§ **TASK TO CARRY OUT**: Apart from the pictures, which must be omitted, restate the data exactly.

§ **COLLECTED DATA**:
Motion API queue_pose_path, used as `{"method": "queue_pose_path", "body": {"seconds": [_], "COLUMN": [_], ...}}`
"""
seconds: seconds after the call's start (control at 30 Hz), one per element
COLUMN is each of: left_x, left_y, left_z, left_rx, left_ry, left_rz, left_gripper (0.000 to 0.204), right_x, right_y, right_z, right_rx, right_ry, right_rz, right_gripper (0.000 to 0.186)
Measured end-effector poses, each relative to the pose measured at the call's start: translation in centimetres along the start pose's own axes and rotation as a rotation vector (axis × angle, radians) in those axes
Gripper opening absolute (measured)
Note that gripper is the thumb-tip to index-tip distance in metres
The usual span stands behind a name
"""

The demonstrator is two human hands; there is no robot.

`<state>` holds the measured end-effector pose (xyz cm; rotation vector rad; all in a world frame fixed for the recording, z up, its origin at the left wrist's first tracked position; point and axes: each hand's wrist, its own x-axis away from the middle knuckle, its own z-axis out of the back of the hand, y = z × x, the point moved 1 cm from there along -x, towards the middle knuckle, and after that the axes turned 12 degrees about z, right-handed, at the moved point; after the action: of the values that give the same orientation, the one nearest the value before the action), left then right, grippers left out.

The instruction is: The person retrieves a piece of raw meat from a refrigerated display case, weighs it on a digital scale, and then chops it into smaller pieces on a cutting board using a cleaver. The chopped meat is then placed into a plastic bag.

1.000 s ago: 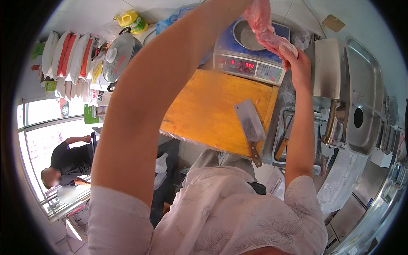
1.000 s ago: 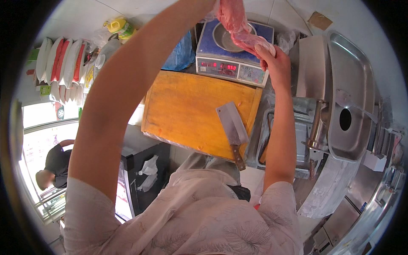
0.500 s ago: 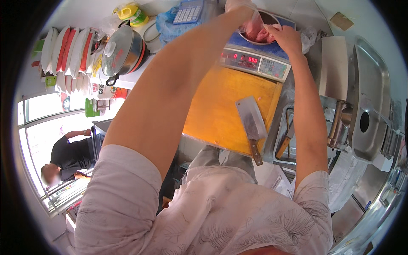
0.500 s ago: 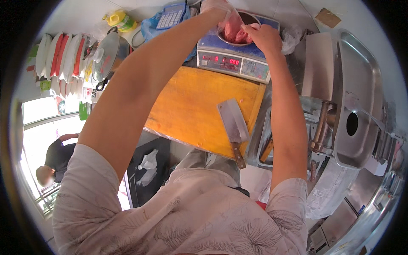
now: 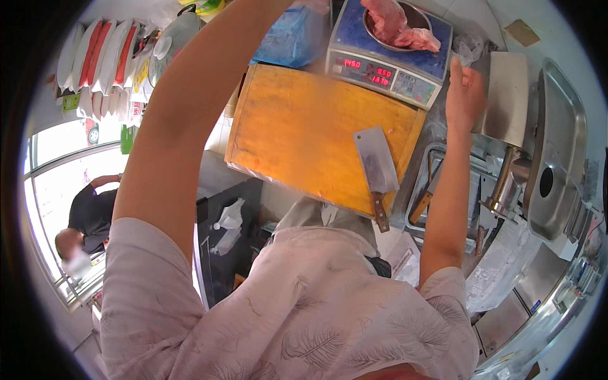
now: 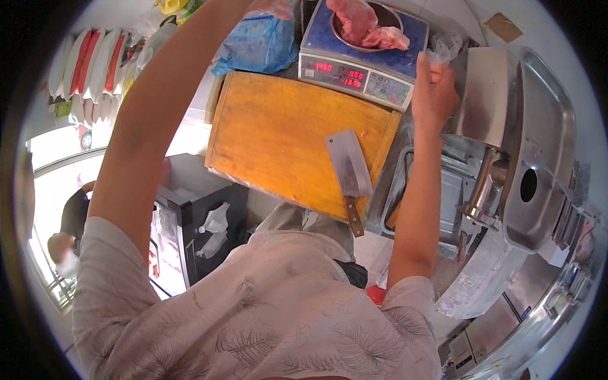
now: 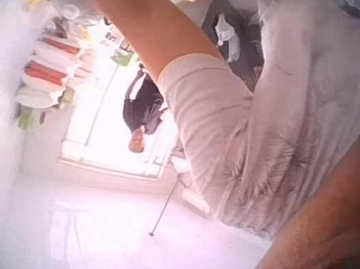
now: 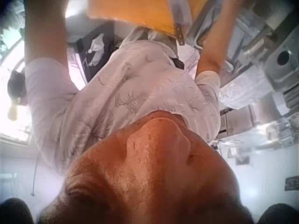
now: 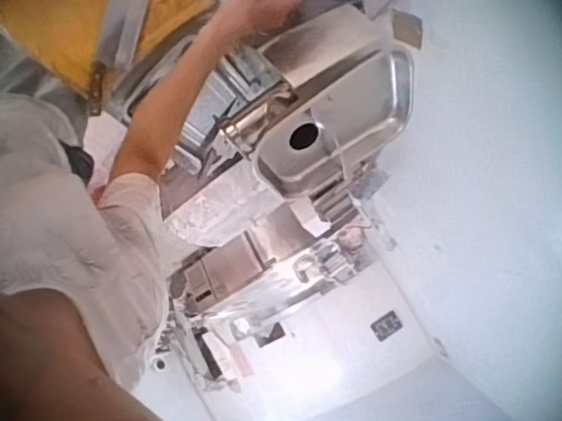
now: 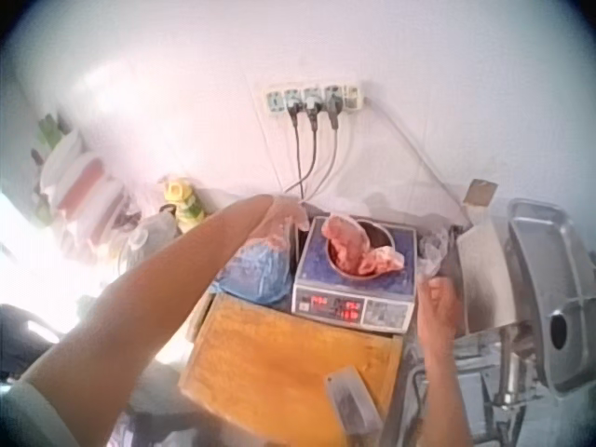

§ **ANSWER SPACE**:
Motion API queue_pose_path, used as `{"method": "queue_pose_path", "body": {"seconds": [_], "COLUMN": [_], ...}}`
"""
seconds: seconds after the call's start (control at 30 Hz), one per element
COLUMN is each of: left_x, left_y, left_z, left_rx, left_ry, left_rz, left_gripper (0.000 to 0.204), right_x, right_y, right_z, right_rx, right_ry, right_rz, right_gripper (0.000 to 0.186)
Measured end-effector poses, each relative to the pose measured at the call's start: translation in centimetres along the start pose's own axes and rotation as a rotation vector (axis × angle, radians) in those axes
Gripper opening absolute (measured)
Note that gripper is the thumb-tip to index-tip distance in metres
The usual span stands behind a name
"""

The demonstrator is two human hands; there is no robot.

`<state>` holds the measured end-effector pose (xyz cm; rotation vector rad; all in a world frame fixed for the recording, z up, its origin at the left wrist's first tracked position; point and axes: each hand's wrist, its own x-axis away from the middle knuckle, its own z-axis out of the back of the hand, y = z × x, the point moved 1 cm from there along -x, towards the middle knuckle, and after that the axes turned 12 degrees about z, right-handed, at the moved point; after the action: of the values that give the same orientation, the one nearest the value before the action), left then right, grippers left out.

The instruction is: The person retrieves a piece of raw meat from a refrigerated display case, weighs it on a digital scale, and then chops it into smaller pieces on a cutting board using a cleaver. The chopped meat is then placed into a plastic bag.

1.000 s ago: 
1.000 s ago: 
0.500 s ago: 
0.500 s ago: 
now: 
now: 
now: 
now: 
now: 
now: 

With this, the exercise is complete.